New orders at U.S. factories rose 1.1 percent in December, slightly ahead of forecast, as strong demand for machinery and durable goods offset weakness in civilian aircraft, a government report showed Friday.

Orders for durable goods, expensive items meant to last three years or longer, rose 1.8 percent in December, revised up from a 1.3 percent increase previously reported and overall factory orders for November were revised to a rise of 3.3 percent from a previously reported 2.5 percent gain.

December's climb was due in part to a 6.5 percent jump in machinery orders.

Wall Street analysts polled by Reuters had forecast a 1.0 percent factory orders rise.
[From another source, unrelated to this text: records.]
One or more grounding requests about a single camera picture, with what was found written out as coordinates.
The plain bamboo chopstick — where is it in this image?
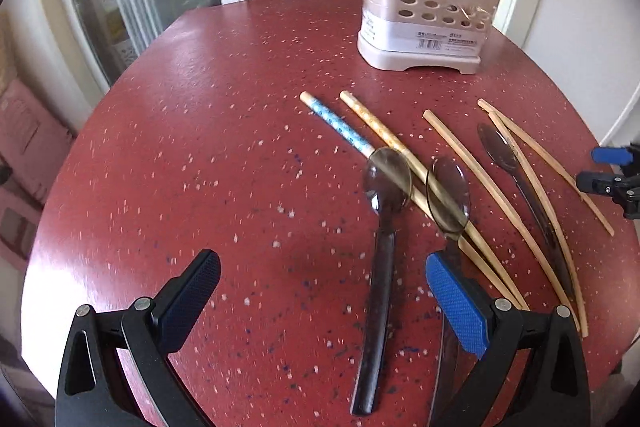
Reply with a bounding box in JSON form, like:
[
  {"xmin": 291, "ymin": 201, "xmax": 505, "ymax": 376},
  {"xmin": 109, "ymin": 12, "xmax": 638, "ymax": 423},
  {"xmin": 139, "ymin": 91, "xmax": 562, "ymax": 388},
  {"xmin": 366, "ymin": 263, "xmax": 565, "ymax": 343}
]
[
  {"xmin": 487, "ymin": 110, "xmax": 589, "ymax": 338},
  {"xmin": 423, "ymin": 109, "xmax": 588, "ymax": 337},
  {"xmin": 477, "ymin": 98, "xmax": 615, "ymax": 236}
]

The dark translucent plastic spoon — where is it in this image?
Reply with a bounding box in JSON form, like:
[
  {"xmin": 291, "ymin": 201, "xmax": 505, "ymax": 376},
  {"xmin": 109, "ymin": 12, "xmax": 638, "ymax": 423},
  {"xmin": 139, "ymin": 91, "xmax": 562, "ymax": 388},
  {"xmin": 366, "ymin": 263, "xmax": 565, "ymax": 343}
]
[{"xmin": 350, "ymin": 147, "xmax": 412, "ymax": 417}]

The orange patterned bamboo chopstick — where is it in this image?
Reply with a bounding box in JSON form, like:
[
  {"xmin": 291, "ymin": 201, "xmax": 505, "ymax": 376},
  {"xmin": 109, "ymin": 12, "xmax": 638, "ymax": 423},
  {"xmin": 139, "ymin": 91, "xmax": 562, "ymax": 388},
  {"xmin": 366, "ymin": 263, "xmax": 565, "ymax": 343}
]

New orders for the whole of 2005 increased by 8.1 percent over 2004, as did orders excluding transportation.

New orders for transportation equipment rose 1.9 percent as nondefense aircraft and parts orders slipped 8.0 percent, in a reversal from the thumping 139.4 percent increase the previous month. At the same time, defense aircraft and parts orders increased 31.0 percent and car and parts orders rose 6.7 percent.
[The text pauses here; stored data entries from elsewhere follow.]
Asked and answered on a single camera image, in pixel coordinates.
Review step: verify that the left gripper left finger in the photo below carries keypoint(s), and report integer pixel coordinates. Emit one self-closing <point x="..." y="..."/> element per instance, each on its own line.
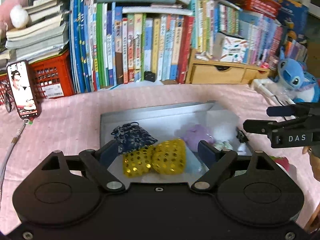
<point x="97" y="162"/>

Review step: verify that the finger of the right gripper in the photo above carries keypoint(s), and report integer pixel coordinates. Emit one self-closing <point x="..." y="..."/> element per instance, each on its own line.
<point x="299" y="109"/>
<point x="264" y="127"/>

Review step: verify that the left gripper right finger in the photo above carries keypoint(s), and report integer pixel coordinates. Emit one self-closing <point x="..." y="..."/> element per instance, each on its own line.
<point x="219" y="164"/>

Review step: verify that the green floral cloth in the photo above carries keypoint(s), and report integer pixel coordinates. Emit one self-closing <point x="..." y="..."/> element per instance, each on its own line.
<point x="222" y="145"/>

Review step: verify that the white paper origami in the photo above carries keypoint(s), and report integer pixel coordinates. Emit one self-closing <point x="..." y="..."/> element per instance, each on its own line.
<point x="243" y="150"/>

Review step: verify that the pink and green flower plush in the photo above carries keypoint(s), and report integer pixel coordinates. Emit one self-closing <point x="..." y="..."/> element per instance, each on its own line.
<point x="282" y="161"/>

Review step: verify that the purple plush toy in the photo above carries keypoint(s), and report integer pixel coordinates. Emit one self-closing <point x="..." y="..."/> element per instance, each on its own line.
<point x="193" y="134"/>

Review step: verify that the white bubble wrap block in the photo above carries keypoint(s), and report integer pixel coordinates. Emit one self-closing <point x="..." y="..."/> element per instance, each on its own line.
<point x="222" y="124"/>

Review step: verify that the navy floral drawstring pouch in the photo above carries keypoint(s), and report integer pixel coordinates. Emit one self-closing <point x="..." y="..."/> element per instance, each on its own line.
<point x="131" y="137"/>

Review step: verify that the yellow sequin pouch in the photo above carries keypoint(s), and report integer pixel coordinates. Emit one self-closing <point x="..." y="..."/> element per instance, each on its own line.
<point x="167" y="157"/>

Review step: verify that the person's right hand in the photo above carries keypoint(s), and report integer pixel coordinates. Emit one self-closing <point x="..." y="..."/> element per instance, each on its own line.
<point x="314" y="162"/>

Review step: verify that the black binder clip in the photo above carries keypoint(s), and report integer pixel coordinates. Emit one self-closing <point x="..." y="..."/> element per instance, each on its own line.
<point x="240" y="135"/>

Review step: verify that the blue Stitch plush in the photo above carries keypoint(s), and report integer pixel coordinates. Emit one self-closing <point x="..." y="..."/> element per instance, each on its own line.
<point x="294" y="81"/>

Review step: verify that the white shallow box tray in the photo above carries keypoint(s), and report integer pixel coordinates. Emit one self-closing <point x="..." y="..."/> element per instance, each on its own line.
<point x="161" y="122"/>

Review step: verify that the second row of books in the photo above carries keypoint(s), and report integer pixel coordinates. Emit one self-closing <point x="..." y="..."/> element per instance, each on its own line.
<point x="213" y="16"/>

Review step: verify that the white patterned box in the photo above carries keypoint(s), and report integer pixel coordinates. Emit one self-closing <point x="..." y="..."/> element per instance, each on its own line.
<point x="230" y="48"/>

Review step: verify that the wooden drawer organizer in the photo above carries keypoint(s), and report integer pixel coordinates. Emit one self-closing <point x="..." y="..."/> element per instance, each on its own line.
<point x="203" y="70"/>

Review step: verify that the red plastic crate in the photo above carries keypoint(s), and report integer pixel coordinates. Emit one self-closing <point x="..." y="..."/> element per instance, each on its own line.
<point x="51" y="78"/>

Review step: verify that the small black cube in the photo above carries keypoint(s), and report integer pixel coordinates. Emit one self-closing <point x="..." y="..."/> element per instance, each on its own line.
<point x="149" y="76"/>

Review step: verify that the smartphone on stand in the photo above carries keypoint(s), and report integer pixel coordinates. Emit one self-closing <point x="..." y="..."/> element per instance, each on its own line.
<point x="22" y="90"/>

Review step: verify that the red basket on top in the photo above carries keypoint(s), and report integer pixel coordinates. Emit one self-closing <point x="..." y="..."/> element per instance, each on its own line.
<point x="268" y="8"/>

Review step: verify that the row of upright books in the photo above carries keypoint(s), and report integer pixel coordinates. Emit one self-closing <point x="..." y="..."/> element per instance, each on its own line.
<point x="113" y="42"/>

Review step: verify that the stack of paperback books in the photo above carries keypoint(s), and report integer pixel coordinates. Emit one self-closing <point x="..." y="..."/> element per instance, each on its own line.
<point x="46" y="34"/>

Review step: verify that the pink bunny plush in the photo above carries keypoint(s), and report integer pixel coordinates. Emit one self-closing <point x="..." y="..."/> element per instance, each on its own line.
<point x="13" y="15"/>
When transportation orders were stripped out, factory orders were 0.9 percent higher in December. Excluding defense, orders rose 0.8 percent in the month, the report showed.

Meanwhile, orders for nondefense capital goods shrank 0.2 percent. But, stripped of aircraft, orders for nondefense capital goods — a proxy for business spending — jumped 4.1 percent.

The inventories-to-shipments ratio — a measure of how long it would take to deplete stocks at the current shipment pace — slimmed to 1.15 months' worth from 1.17 months in November.